Song by Jorge Mautner

from the album Jorge Mautner
- Released: 1974
- Genre: MPB
- Length: 3:40
- Label: Polydor
- Songwriter(s): Jorge Mautner, Nélson Jacobina

= Maracatu Atômico =

1974 song by Jorge Mautner

"Maracatu Atômico" (Portuguese for "Atomic Maracatu") is a song written and composed by Brazilian musicians Jorge Mautner and Nélson Jacobina in 1974, and originally performed by Mautner on his self-titled album released in the same year. It is one of the duo's most famous creative outputs, thanks to the numerous cover versions it received over the years, the most famous of them being the one made by Nação Zumbi in 1996.

==Nação Zumbi cover==

Pernambuco-based Mangue Bit band Nação Zumbi covered the song for their second studio album, Afrociberdelia, from 1996; it served as the album's second single. A critically acclaimed music video for the song, directed by Raul Machado, was shot in April of the same year. It was the last music video to be ever broadcast by MTV Brasil, which ceased its activities on September 30, 2013; it was hosted by former MTV VJ Cuca Lazzarotto, who also hosted the channel's first music video back in its inauguration on October 20, 1990.

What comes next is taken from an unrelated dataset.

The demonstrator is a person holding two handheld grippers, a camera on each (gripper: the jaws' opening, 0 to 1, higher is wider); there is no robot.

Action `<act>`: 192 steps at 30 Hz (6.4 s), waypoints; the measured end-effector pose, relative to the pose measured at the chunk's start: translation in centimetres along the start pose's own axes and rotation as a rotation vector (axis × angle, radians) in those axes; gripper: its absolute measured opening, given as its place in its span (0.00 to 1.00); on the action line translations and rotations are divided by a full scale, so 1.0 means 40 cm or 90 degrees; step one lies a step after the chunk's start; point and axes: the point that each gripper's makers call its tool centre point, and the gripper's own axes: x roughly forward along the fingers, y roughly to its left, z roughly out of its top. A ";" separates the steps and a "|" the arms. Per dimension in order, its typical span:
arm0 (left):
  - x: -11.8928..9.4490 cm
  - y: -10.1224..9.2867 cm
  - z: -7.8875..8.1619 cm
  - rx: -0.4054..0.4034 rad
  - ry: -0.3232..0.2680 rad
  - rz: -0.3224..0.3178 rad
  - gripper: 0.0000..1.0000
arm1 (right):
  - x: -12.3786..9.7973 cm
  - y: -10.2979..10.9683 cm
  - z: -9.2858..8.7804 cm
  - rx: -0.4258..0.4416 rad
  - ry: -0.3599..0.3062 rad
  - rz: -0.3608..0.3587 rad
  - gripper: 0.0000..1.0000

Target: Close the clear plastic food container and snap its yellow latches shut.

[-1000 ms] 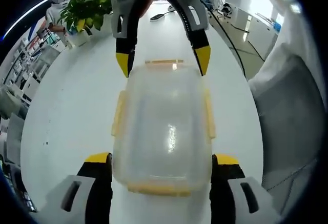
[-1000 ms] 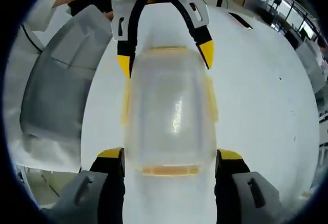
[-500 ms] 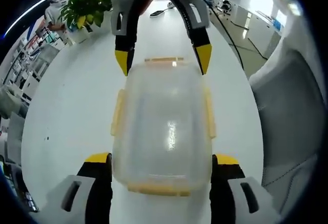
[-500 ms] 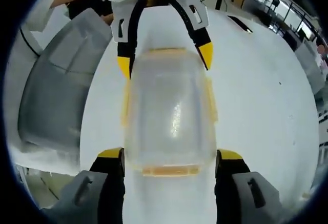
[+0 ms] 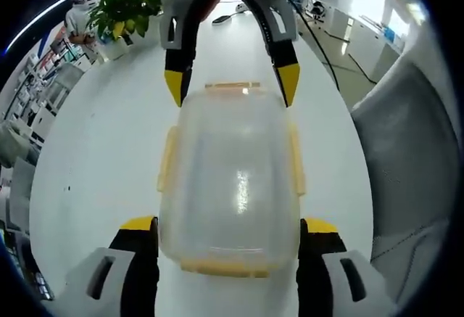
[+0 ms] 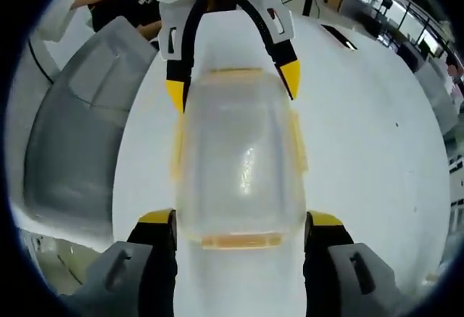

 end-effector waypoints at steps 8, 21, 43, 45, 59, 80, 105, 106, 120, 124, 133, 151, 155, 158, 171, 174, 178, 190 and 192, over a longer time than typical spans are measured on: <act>-0.004 0.007 -0.011 0.000 -0.003 -0.001 0.75 | 0.006 -0.001 0.012 0.001 0.011 -0.002 0.68; -0.002 0.045 -0.018 -0.002 -0.010 0.000 0.75 | 0.009 -0.039 0.022 0.001 0.003 -0.002 0.68; 0.009 0.150 -0.020 -0.005 -0.006 -0.001 0.75 | 0.006 -0.140 0.034 0.000 -0.003 -0.005 0.68; 0.011 0.161 -0.019 -0.004 -0.006 -0.002 0.75 | 0.006 -0.149 0.035 0.001 -0.005 -0.006 0.68; 0.020 0.218 -0.017 -0.004 -0.011 -0.005 0.75 | 0.005 -0.210 0.040 0.003 -0.006 -0.007 0.68; 0.021 0.247 -0.018 -0.010 -0.013 0.001 0.76 | 0.002 -0.247 0.031 0.019 -0.007 -0.011 0.68; 0.014 0.274 -0.015 -0.041 -0.031 0.013 0.83 | -0.005 -0.252 0.039 0.043 -0.026 -0.015 0.76; 0.010 0.275 -0.011 -0.040 -0.037 0.014 0.83 | -0.007 -0.252 0.040 0.044 -0.030 -0.017 0.76; -0.012 0.276 0.007 -0.049 -0.079 0.042 0.99 | -0.037 -0.245 0.043 0.065 -0.068 -0.041 0.97; -0.022 0.269 0.009 -0.068 -0.094 0.043 0.99 | -0.046 -0.237 0.055 0.071 -0.093 -0.043 0.97; -0.061 0.259 0.036 -0.121 -0.141 0.067 0.99 | -0.066 -0.231 0.056 0.098 -0.133 -0.069 0.99; -0.177 0.195 0.070 -0.179 -0.273 0.129 0.99 | -0.149 -0.147 0.074 0.156 -0.217 -0.145 0.99; -0.204 0.168 0.051 -0.177 -0.278 0.156 0.99 | -0.166 -0.141 0.080 0.181 -0.248 -0.168 0.98; -0.234 0.140 0.049 -0.189 -0.304 0.165 0.99 | -0.174 -0.121 0.085 0.194 -0.265 -0.183 0.98; -0.330 0.041 -0.020 -0.222 -0.362 0.223 0.99 | -0.199 0.008 0.101 0.236 -0.305 -0.232 0.93; -0.350 0.018 -0.049 -0.248 -0.367 0.246 0.99 | -0.204 0.042 0.115 0.245 -0.323 -0.247 0.93; -0.386 -0.011 -0.069 -0.282 -0.404 0.277 0.99 | -0.213 0.078 0.145 0.255 -0.355 -0.258 0.93; -0.463 -0.093 -0.129 -0.331 -0.475 0.335 0.99 | -0.199 0.182 0.201 0.275 -0.408 -0.279 0.91; -0.473 -0.104 -0.143 -0.330 -0.484 0.360 0.99 | -0.197 0.195 0.202 0.282 -0.415 -0.291 0.91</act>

In 2010, the band re-recorded the song for the soundtrack of the documentary film Senna.

===Track listing===
1. Maracatu Atômico (Album Version) – 4:45
2. Maracatu Atômico (Atomic Version) – 4:33
3. Maracatu Atômico (Ragga Mix) – 3:30
4. Maracatu Atômico (Trip Hop) – 3:42

===Personnel===
- Chico Science – vocals
- Dengue – bass
- Gilmar Bola 8 – alfaia
- Gira – alfaia
- Jorge dü Peixe – alfaia
- Lúcio Maia – electric guitar
- Pupillo – drum kit
- Toca Ogam – percussion, vocals

==Other versions==
Gilberto Gil was the first one to cover the song, for his 1974 album Cidade do Salvador. Gil's version would eventually be included in the soundtrack of the 2002 film Durval Discos.

In 2012, Jorge Mautner re-recorded the song alongside Pedro Sá, Alexandre Kassin, Domenico Lancellotti and Berna Ceppas for the soundtrack of the documentary Jorge Mautner: O Filho do Holocausto. In the same year, the song was also covered by singer BNegão at the closing ceremony of the London Summer Olympics.

David Correy, an American Brazilian singer who was a finalist for the second season of The X Factor in 2012, wrote an English-language adaptation of the song entitled "Atomic Maracatu".

==Critical reception and legacy==
Jorge Mautner once stated in an interview that he and Nélson Jacobina were "flattered and very delighted" after listening to Nação Zumbi's cover of their song for the first time.

Nação Zumbi's iteration of the song was featured in 48th place on a list of the 100 greatest Brazilian songs of all time by magazine Rolling Stone. In 2012, newspaper Folha de S.Paulo set up a public poll asking readers to vote on the most influential Brazilian music videos of all time, and "Maracatu Atômico" was featured in 3rd place. Nevertheless, the choice (as well as the list itself) received minor criticism by Folha critic André Barcinski, who said the voters "used heart instead of reason during voting" and that the list "eschewed creative originality and historical significance for [the voters'] affective memories and personal tastes". Commenting on the song's music video, he said that it was too aesthetically derivative from Red Hot Chili Peppers' "Give It Away".